The limited liability company form of business provides insulation to the owners of the company from creditors just as incorporating does. Also, LLC formation is similar to incorporation in that Articles are filed with a regulatory office of the state.

Much comparison is drawn between the limited liability company and corporate entities, but, the LLC is more similar to a partnership than a corporation.

Management flexibility, asset protection and a simplified taxed structure make LLC entities the fastest growing form of doing business in the United States. Key aspects include limited personal liability of owners from creditors, simplified management as opposed to a corporation and a tax structure which avoids double taxation. Members of an LLC (owners) pay taxes on the income, yet have the advantage of limited liability as the shareholders of a corporation do.

Composition and Management of Limited Liability Companies

Basically, an LLC is a combination of the partnership and corporate form of business. However, running a Limited Liability Company is easier than operating a corporation.

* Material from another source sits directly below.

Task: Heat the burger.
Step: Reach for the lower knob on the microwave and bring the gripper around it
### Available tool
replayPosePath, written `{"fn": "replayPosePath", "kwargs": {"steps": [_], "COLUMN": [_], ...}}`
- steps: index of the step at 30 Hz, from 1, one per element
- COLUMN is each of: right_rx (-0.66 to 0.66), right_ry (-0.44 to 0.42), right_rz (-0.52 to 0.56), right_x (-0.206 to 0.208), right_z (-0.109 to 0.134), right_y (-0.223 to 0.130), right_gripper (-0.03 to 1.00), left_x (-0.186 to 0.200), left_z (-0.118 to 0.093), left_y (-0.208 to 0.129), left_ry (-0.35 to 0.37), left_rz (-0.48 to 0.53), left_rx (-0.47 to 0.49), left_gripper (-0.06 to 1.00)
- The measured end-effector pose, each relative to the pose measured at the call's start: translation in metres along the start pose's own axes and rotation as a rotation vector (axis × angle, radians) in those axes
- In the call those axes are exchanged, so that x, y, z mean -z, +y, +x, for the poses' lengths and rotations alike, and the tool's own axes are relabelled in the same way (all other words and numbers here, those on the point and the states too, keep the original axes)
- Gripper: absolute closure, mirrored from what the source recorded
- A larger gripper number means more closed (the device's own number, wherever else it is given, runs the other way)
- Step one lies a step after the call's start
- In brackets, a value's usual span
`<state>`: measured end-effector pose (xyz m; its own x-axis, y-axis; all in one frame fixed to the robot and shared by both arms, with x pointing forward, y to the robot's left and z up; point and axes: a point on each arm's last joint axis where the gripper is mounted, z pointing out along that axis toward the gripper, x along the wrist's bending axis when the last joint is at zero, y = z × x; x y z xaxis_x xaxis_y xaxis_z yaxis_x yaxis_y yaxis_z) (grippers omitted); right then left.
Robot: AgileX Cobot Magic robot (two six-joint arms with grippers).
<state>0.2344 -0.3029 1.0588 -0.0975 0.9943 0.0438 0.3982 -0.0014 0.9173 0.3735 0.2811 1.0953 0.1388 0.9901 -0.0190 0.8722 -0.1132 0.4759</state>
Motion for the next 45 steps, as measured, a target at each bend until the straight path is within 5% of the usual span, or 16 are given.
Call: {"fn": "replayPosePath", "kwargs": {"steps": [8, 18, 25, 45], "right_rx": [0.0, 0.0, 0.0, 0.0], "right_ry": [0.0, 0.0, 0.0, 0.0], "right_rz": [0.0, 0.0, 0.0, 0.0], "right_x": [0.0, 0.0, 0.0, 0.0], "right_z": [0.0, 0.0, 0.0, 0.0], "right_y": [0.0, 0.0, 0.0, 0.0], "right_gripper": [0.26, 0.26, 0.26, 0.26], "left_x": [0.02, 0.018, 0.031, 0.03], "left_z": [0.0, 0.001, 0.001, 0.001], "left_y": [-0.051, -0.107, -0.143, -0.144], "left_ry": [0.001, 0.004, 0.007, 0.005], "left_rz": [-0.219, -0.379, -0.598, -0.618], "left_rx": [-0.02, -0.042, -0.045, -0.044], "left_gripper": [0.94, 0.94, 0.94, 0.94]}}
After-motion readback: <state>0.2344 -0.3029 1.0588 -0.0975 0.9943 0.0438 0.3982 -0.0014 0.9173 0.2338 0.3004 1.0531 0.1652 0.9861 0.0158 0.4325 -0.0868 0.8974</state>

One or more members (owners) can generally manage the business and avoid the burdensome paperwork requirements that are found in operating a corporation. An LLC can consist of one or more members who may actively manage the business of the company or designate other persons to do so. Arizona, California and Nevada all allow for single member LLCs.

Members can distribute profits and losses in any manner they wish, regardless of their percentage of ownership. Example: profits of the business could be allocated to two owners on a fifty-fifty (50% / 50%) basis, even though one of the owners controls 10% management rights over the company. With corporations, this type of income distribution is generally not possible.

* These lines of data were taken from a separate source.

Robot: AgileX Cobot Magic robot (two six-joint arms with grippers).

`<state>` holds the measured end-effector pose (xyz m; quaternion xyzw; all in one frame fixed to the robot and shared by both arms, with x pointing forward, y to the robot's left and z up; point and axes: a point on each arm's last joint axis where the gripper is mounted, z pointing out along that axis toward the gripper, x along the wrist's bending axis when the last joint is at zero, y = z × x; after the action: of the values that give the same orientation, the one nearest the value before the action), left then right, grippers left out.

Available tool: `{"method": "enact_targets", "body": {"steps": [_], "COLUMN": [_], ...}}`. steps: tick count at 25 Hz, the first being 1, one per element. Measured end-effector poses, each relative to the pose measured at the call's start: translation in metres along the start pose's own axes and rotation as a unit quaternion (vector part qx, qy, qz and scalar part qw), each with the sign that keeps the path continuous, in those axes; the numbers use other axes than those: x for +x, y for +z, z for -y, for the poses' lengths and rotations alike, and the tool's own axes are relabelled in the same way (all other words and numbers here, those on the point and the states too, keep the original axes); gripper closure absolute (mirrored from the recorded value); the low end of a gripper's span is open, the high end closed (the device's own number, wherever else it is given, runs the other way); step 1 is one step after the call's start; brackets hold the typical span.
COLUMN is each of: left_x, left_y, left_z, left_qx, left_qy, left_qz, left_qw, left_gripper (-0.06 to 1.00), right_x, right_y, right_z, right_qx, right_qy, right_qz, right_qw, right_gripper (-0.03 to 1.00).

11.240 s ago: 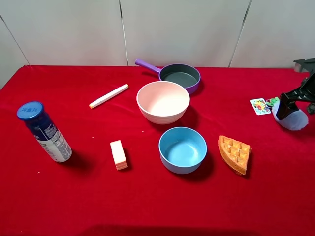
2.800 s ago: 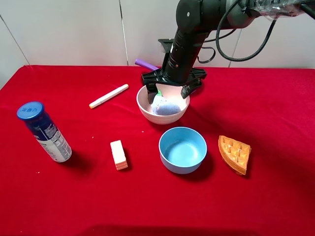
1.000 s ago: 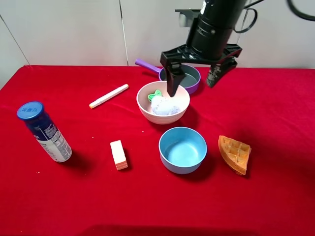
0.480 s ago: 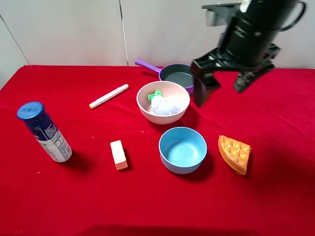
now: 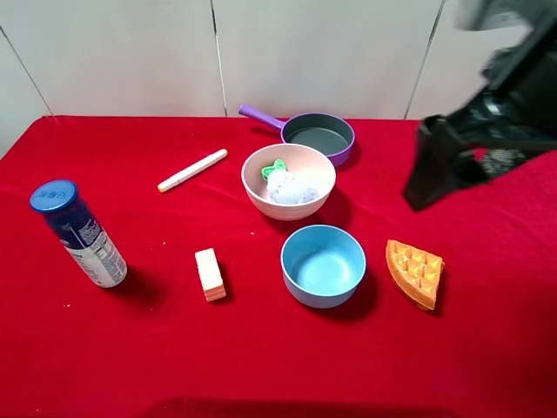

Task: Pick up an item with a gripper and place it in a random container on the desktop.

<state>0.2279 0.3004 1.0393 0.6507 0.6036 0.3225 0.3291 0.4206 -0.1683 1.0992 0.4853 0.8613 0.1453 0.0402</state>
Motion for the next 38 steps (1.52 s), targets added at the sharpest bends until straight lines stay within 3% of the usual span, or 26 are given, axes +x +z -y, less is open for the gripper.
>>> {"method": "enact_targets", "body": {"steps": [13,19,28,38], "left_x": [0.0,0.0,0.0,0.0], "left_y": [0.0,0.0,0.0,0.0], "left_z": [0.0,0.0,0.0,0.0], "left_qx": [0.0,0.0,0.0,0.0], "left_qy": [0.0,0.0,0.0,0.0], "left_qz": [0.0,0.0,0.0,0.0], "left_qw": [1.0,1.0,1.0,1.0], "left_gripper": [-0.04,-0.04,-0.04,-0.04], "right_x": [-0.007,-0.021,-0.023,-0.016], "right_y": [-0.06,-0.063,-0.048,-0.024], "right_z": [0.096,0.144,0.2,0.23], "right_qx": [-0.149,-0.214,-0.286,-0.399], "right_qy": [-0.013,0.049,0.169,0.19], "right_qz": [0.017,0.052,0.135,0.184], "right_qw": [0.989,0.974,0.933,0.878], "right_gripper": [0.28,0.28,0.28,0.28]}}
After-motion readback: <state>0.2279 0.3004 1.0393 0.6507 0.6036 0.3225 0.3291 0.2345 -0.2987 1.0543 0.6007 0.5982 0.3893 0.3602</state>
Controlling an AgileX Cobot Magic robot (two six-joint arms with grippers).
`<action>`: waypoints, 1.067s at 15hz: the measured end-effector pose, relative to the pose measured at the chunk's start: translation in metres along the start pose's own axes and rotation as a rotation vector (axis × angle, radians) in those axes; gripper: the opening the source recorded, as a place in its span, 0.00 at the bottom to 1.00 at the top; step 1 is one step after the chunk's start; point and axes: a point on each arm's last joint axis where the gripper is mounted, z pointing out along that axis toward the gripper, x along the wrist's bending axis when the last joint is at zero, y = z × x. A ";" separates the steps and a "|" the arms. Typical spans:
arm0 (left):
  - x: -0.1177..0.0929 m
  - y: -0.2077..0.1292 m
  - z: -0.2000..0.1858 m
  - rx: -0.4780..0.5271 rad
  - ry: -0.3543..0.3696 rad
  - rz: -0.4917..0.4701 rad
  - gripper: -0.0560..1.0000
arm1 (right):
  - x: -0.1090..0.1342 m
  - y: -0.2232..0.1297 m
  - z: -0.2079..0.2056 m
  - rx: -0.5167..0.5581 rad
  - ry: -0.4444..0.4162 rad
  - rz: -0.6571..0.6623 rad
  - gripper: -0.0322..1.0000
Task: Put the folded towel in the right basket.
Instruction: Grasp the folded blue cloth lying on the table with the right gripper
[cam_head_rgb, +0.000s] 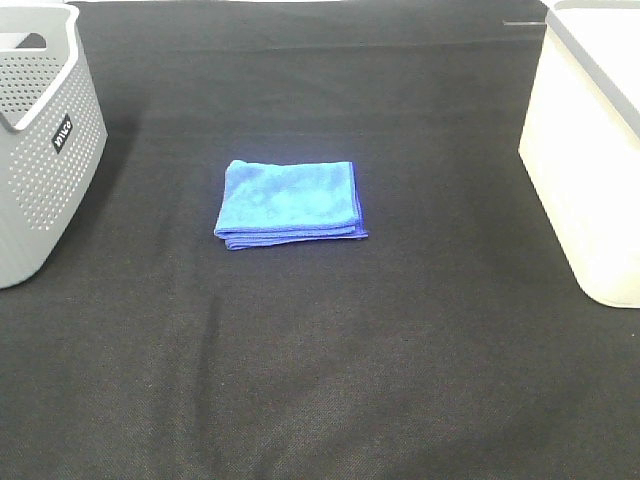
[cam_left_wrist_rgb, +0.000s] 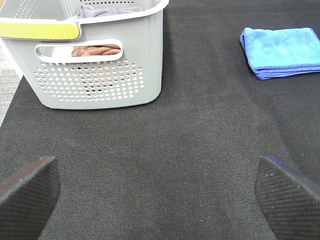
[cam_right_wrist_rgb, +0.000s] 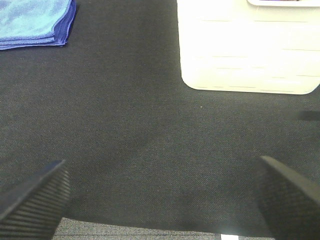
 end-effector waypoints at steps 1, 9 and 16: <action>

Forming an LLC gives its owners numerous options in determining who manages the company and what their particular duties will be.

Organizational Documents

To form an LLC in Arizona, California or Nevada, you start by filing Articles of Organization. This organizational document contains basic information about the framework of the company (who and where the principals are and why the company is formed (its purpose). Generally, the name and address of the company, its members, managers (if any) and the agent to accept notice on behalf of the company are disclosed. Arizona has an additional requirement that the Articles be published in a legal newspaper.

An Operating Agreement should be prepared to outline the respective rights and duties of the members and managers. A Limited Liability Company Operating Agreement is analogous to corporate bylaws, or a partnership agreement in a partnership business structure. The LLC Operating Agreement should outline the management structure of the business, how profits and losses will be allocated, and what the members’ capital contributions and voting powers are.

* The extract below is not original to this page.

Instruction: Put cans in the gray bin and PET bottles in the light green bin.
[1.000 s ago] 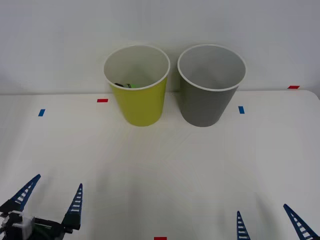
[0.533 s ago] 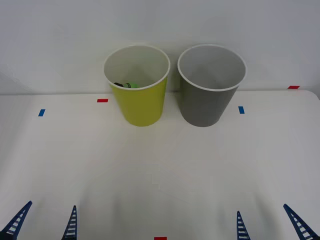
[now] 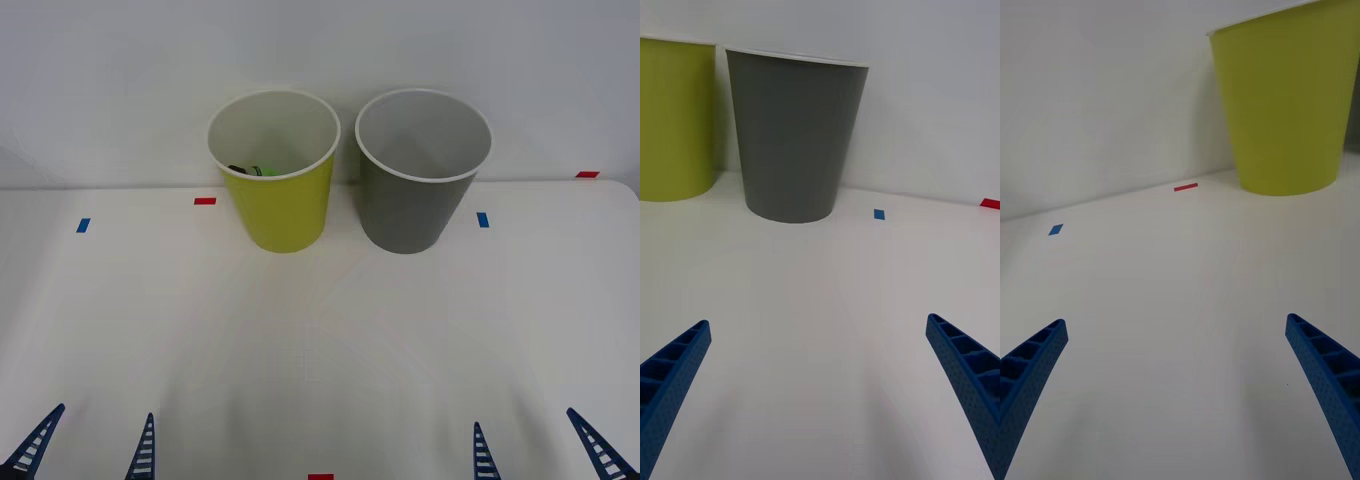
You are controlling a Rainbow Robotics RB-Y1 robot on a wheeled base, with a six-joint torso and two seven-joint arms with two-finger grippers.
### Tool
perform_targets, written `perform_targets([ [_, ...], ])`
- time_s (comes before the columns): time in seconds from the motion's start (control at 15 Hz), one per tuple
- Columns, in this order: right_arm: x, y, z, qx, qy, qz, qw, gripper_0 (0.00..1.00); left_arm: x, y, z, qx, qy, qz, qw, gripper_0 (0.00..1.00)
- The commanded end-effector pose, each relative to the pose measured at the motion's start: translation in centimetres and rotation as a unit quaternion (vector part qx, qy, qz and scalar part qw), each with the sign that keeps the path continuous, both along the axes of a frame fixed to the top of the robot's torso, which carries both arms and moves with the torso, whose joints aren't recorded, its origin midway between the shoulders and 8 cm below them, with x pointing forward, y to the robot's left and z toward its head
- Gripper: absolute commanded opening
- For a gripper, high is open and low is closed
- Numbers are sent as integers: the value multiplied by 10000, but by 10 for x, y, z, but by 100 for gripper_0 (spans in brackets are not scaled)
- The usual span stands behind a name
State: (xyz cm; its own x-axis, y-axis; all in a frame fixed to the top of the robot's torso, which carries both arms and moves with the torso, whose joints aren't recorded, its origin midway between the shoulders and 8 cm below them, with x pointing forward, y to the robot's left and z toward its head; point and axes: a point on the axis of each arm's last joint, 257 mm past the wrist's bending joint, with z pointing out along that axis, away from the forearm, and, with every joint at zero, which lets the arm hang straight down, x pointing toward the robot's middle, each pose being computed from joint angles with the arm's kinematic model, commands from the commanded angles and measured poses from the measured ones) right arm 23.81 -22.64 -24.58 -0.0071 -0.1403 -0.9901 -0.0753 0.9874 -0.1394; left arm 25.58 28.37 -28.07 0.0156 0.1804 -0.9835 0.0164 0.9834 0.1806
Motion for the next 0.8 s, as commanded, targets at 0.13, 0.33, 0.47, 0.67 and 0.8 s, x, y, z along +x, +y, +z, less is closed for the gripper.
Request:
perform_targets([
  [0.13,0,0,0,0,0,0,10000,100,0,0,0,0,1,0,10000,100],
  [0.33,0,0,0,0,0,0,10000,100,0,0,0,0,1,0,10000,100],
  [0.47,0,0,0,0,0,0,10000,100,0,0,0,0,1,0,10000,100],
  [0.67,0,0,0,0,0,0,10000,100,0,0,0,0,1,0,10000,100],
  [0.8,0,0,0,0,0,0,10000,100,0,0,0,0,1,0,10000,100],
])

Perpetual Existence (Duration) of the LLC Form

In the past, the time duration for existence of an LLC was restricted under most states laws, but recently almost every state, (including Nevada Arizona and California), allow a limited liability company to exist perpetually, unless otherwise stated in the LLC’s Articles of Organization.

Continuing Operations

To maintain limited liability characteristics of the company, an LLC must be properly formed and operated. Legal requirements exist for forming and operating companies. The rules vary by state jurisdiction, but all states are becoming more uniform in governing the LLC form of business.

The company must maintain a records book where the Articles of Organization and Operating Agreement are kept. Records of meetings of members and managers should also be maintained to preserve the legal integrity of the company. In the event a creditor attempts to hold an owner personally liable, the records book should support the legitimacy of the business.

A limited liability company, unlike a corporation, is not subject to double taxation (unless the members elect to be taxed as a corporation). Profits and losses of the business are passed through to the individual owners, in the same manner as with a partnership or proprietorship. The Internal Revenue Service classifies a Limited Liability Company as a “pass-through entity”. Income from the LLC is passed through to each member, and each single member reports their share of the profits on their income tax return.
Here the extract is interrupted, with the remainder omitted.